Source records
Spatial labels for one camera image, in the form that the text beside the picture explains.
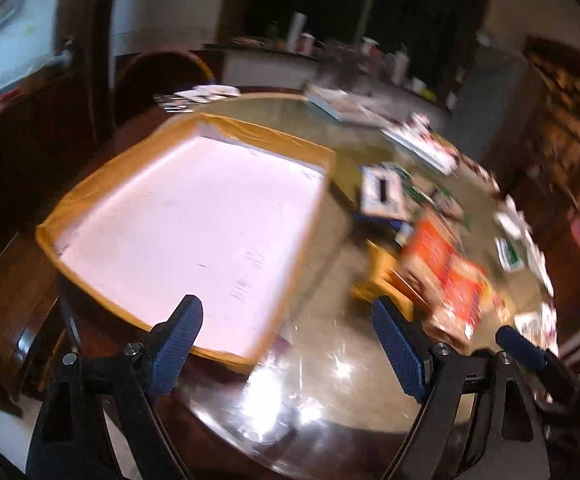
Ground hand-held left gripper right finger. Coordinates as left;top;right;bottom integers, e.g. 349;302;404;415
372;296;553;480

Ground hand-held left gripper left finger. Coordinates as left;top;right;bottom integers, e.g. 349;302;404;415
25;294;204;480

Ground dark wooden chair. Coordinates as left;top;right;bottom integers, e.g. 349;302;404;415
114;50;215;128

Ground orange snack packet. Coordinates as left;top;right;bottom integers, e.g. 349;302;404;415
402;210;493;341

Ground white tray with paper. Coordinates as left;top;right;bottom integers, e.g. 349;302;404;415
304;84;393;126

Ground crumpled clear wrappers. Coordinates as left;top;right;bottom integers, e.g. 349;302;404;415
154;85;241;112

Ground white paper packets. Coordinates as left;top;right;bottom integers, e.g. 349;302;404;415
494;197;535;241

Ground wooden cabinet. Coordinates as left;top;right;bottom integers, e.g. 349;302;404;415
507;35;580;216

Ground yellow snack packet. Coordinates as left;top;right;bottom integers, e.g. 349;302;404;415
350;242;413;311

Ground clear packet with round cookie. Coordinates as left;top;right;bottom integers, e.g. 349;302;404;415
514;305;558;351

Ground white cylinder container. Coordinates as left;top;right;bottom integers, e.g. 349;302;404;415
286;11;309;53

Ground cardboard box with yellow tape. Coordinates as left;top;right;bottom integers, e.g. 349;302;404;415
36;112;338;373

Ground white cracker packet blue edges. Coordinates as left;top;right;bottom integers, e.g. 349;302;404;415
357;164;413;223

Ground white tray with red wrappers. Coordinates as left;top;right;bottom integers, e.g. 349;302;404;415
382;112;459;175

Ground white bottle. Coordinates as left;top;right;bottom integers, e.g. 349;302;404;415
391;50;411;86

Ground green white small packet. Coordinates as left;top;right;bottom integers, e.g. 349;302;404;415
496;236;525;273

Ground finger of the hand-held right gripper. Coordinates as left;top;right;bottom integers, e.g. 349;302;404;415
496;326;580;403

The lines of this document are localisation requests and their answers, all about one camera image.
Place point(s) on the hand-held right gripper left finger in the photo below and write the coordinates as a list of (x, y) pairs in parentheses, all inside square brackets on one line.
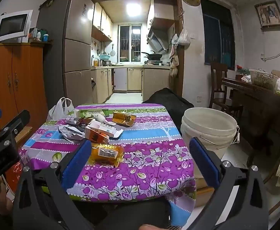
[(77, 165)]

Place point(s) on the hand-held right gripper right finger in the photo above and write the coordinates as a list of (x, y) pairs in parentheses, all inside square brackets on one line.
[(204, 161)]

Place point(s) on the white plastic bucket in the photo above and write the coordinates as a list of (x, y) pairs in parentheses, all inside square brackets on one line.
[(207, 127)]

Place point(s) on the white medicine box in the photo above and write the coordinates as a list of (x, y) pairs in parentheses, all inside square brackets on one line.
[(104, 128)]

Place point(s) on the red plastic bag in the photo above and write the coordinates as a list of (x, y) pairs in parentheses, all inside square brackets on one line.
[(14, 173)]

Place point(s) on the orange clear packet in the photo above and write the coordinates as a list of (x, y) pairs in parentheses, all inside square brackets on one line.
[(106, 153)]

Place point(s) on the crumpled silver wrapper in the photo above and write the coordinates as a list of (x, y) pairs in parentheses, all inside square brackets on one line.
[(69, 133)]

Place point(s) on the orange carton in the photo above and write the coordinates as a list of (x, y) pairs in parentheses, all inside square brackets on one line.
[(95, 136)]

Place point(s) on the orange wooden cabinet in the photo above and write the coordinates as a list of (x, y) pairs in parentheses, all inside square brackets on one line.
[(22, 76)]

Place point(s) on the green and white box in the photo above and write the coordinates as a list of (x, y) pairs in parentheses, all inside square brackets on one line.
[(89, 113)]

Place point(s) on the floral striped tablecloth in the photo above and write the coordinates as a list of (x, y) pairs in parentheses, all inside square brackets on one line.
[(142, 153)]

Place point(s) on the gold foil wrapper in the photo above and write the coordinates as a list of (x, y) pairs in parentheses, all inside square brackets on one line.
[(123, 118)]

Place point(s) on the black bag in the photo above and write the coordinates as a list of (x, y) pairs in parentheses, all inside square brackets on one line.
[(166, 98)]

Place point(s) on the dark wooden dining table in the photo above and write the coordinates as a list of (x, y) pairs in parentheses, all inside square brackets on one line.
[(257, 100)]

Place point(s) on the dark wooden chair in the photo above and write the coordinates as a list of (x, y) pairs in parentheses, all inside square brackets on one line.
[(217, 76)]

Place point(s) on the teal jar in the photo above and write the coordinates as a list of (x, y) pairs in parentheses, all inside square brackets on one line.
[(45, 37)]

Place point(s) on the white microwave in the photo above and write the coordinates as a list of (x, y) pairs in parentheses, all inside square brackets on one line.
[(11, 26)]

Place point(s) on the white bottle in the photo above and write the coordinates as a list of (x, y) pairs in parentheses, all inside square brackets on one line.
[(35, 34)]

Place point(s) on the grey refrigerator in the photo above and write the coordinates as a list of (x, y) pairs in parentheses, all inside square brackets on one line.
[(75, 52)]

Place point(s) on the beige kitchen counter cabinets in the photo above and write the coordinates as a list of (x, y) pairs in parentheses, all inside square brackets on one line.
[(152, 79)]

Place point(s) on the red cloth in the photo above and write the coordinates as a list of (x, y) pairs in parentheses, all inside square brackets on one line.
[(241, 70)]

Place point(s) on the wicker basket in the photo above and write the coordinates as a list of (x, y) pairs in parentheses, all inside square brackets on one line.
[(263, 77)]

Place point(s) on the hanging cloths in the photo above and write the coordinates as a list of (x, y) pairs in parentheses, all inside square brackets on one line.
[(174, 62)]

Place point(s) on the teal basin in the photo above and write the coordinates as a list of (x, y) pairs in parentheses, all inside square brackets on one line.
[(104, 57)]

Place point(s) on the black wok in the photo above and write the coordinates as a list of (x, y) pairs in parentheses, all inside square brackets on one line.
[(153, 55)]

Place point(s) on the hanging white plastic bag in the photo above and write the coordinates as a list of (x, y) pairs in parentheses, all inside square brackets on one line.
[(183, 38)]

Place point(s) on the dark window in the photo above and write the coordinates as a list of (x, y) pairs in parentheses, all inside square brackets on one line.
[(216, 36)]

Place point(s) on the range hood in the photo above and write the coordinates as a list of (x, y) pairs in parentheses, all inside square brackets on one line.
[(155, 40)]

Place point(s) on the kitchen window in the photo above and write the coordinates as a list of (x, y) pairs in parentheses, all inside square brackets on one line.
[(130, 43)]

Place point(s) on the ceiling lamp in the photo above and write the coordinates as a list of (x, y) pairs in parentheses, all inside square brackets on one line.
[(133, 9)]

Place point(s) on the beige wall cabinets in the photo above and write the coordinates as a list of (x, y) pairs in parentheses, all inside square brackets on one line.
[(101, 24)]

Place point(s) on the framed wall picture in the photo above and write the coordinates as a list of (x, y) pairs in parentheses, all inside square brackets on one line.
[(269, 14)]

--

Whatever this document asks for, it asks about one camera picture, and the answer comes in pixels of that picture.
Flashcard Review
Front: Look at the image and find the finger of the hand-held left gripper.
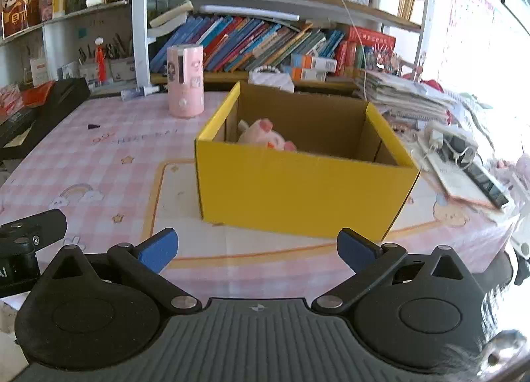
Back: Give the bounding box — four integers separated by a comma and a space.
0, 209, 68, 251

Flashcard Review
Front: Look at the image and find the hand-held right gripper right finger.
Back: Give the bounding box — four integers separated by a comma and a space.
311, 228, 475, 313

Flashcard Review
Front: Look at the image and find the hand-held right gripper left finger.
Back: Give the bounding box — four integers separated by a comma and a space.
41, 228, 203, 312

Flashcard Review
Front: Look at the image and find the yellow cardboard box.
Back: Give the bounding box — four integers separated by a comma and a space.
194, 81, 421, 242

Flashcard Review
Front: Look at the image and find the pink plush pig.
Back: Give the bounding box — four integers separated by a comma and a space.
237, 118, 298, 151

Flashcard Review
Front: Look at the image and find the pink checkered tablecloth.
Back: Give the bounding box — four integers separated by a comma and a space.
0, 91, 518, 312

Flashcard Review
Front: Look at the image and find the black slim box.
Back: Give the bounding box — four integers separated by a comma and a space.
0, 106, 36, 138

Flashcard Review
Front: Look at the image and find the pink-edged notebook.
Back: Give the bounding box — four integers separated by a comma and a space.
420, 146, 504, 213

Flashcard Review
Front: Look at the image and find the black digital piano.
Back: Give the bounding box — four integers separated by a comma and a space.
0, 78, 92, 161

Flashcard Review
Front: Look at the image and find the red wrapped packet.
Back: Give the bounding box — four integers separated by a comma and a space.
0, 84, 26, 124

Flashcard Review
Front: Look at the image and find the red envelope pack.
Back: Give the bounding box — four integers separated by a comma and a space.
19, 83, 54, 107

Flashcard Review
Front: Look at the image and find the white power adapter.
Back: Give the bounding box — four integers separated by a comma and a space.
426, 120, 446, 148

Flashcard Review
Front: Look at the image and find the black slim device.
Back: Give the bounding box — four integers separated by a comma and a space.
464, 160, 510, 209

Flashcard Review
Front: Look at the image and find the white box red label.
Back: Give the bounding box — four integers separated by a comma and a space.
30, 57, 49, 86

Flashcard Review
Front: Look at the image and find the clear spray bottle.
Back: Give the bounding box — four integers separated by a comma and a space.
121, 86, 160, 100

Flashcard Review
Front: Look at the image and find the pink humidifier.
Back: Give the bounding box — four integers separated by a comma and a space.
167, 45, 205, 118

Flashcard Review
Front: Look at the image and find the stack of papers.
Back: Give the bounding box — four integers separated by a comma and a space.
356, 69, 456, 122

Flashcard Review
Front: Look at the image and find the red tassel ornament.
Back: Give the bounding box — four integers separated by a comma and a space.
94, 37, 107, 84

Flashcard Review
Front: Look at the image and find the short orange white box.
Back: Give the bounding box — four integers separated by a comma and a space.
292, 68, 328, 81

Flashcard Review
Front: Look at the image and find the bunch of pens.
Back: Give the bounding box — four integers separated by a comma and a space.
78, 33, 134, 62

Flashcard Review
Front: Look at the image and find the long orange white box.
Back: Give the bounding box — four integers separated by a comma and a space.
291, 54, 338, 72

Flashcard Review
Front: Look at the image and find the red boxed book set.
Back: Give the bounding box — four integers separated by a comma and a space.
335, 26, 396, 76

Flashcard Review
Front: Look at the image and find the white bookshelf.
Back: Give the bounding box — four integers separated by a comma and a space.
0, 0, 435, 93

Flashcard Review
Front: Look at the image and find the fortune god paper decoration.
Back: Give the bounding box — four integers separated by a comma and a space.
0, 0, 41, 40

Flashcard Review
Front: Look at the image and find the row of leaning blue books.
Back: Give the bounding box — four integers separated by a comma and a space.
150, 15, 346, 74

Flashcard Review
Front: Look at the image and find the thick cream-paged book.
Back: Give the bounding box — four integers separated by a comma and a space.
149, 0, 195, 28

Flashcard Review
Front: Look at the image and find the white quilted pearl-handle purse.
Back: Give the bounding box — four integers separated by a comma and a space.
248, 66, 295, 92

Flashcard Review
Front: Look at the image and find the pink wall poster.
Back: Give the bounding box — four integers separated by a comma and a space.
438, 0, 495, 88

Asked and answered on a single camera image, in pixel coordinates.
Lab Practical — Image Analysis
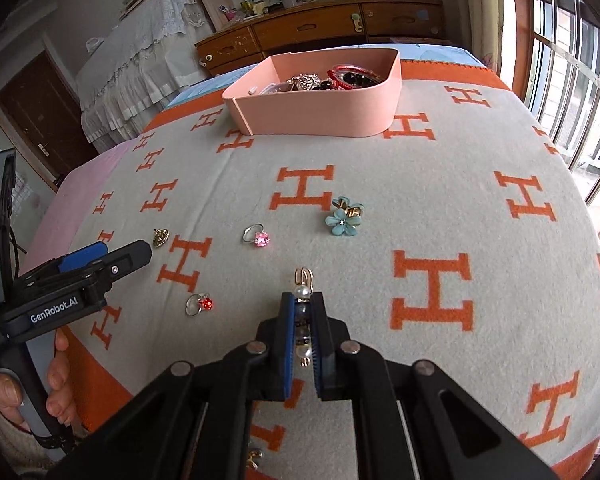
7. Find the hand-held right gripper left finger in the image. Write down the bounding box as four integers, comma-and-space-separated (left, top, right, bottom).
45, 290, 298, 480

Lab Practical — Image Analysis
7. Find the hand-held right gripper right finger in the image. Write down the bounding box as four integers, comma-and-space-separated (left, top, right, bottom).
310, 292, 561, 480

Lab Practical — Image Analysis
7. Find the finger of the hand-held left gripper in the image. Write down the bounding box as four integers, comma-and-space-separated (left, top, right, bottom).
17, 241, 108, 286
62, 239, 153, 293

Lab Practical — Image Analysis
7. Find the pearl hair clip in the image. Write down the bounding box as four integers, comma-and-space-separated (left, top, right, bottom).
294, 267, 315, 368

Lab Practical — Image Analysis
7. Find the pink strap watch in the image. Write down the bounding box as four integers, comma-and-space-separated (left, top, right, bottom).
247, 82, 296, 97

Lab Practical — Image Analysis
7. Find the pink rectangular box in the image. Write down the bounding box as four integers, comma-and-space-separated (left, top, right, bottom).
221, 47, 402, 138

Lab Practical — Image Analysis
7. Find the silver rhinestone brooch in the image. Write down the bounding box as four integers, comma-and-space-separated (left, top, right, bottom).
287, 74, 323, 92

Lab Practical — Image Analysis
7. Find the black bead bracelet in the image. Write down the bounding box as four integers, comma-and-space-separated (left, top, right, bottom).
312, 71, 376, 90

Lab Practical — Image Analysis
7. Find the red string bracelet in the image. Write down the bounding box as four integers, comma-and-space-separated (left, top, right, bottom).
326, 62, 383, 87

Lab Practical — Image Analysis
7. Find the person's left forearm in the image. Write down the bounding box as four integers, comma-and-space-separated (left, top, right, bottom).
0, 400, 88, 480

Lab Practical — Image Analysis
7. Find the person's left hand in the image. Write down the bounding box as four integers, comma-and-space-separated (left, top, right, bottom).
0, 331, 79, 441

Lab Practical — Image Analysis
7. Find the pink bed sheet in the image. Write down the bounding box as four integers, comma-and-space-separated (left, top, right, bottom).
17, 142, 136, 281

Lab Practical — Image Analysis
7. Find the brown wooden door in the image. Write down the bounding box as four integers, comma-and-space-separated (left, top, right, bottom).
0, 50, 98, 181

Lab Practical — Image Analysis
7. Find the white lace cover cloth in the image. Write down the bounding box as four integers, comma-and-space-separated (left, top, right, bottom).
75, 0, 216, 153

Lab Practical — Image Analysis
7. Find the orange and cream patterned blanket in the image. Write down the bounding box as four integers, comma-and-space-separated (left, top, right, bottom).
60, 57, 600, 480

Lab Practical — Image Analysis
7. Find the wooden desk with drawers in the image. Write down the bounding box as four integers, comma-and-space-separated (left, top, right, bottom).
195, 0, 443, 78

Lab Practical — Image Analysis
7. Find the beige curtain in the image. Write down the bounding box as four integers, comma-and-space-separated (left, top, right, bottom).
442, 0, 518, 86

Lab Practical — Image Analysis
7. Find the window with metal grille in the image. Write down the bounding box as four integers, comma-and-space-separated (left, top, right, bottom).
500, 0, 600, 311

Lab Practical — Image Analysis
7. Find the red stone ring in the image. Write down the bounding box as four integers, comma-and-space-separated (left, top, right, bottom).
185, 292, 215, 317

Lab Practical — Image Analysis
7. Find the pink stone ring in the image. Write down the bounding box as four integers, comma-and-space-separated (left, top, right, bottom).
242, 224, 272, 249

...

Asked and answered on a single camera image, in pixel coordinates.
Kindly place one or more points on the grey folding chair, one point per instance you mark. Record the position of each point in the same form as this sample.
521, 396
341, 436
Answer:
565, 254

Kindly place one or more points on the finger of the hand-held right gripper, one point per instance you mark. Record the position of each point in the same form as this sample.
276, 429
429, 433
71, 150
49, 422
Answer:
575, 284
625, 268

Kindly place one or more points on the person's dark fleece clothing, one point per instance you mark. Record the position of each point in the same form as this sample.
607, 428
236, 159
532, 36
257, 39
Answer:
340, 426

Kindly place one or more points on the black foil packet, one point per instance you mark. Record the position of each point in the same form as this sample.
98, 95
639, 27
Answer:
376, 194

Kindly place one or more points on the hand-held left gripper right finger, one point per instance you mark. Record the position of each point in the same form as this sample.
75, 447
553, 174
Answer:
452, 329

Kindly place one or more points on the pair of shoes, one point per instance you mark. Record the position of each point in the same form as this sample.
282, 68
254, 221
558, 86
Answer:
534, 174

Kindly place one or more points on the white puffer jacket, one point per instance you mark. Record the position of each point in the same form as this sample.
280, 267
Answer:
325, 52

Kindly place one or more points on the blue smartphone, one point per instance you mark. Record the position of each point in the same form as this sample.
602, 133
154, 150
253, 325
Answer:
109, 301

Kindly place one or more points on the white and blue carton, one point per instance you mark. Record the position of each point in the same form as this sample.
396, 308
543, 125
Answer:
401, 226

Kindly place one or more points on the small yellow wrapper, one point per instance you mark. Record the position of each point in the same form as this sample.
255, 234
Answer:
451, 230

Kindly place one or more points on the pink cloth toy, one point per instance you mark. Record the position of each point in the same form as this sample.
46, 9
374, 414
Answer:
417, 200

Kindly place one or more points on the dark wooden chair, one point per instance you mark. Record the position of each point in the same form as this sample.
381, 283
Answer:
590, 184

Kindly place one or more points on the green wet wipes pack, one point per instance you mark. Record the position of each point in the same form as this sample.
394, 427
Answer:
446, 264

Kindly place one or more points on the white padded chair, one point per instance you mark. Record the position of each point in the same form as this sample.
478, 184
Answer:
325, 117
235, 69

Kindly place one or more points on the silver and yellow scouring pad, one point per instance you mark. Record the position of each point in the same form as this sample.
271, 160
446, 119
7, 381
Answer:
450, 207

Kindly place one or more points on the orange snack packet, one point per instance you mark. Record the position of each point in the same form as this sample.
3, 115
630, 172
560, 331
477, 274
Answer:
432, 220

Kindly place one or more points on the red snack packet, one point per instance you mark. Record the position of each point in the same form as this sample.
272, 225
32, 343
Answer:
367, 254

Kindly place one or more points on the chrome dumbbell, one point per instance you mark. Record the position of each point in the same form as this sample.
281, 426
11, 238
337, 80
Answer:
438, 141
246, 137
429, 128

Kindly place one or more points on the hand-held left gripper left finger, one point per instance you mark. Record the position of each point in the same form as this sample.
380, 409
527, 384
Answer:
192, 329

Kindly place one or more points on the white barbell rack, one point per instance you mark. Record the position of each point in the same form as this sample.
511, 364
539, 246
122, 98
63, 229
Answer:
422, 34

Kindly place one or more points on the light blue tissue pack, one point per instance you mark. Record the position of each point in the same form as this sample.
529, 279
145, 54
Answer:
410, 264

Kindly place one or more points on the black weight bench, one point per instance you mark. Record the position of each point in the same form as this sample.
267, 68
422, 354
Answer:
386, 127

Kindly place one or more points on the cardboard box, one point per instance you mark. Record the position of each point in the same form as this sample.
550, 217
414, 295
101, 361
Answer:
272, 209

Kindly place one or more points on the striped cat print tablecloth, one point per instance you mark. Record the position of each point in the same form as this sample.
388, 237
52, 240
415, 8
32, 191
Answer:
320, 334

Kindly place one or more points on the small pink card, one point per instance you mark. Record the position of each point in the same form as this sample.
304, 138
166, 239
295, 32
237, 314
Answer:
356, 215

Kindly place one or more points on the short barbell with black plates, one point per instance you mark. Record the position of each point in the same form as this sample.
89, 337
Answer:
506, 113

**REQUIREMENT:**
Look through the records above and please copy every line in which the string "barbell" occurs.

**RESPONSE BOX:**
Kindly place one or more points on the white barbell rack, one point per instance you mark. Record the position of each point in the same form as this sample.
Kindly place one or more points on the short barbell with black plates, one point per instance you mark. Record the position of each point in the same form as this sample.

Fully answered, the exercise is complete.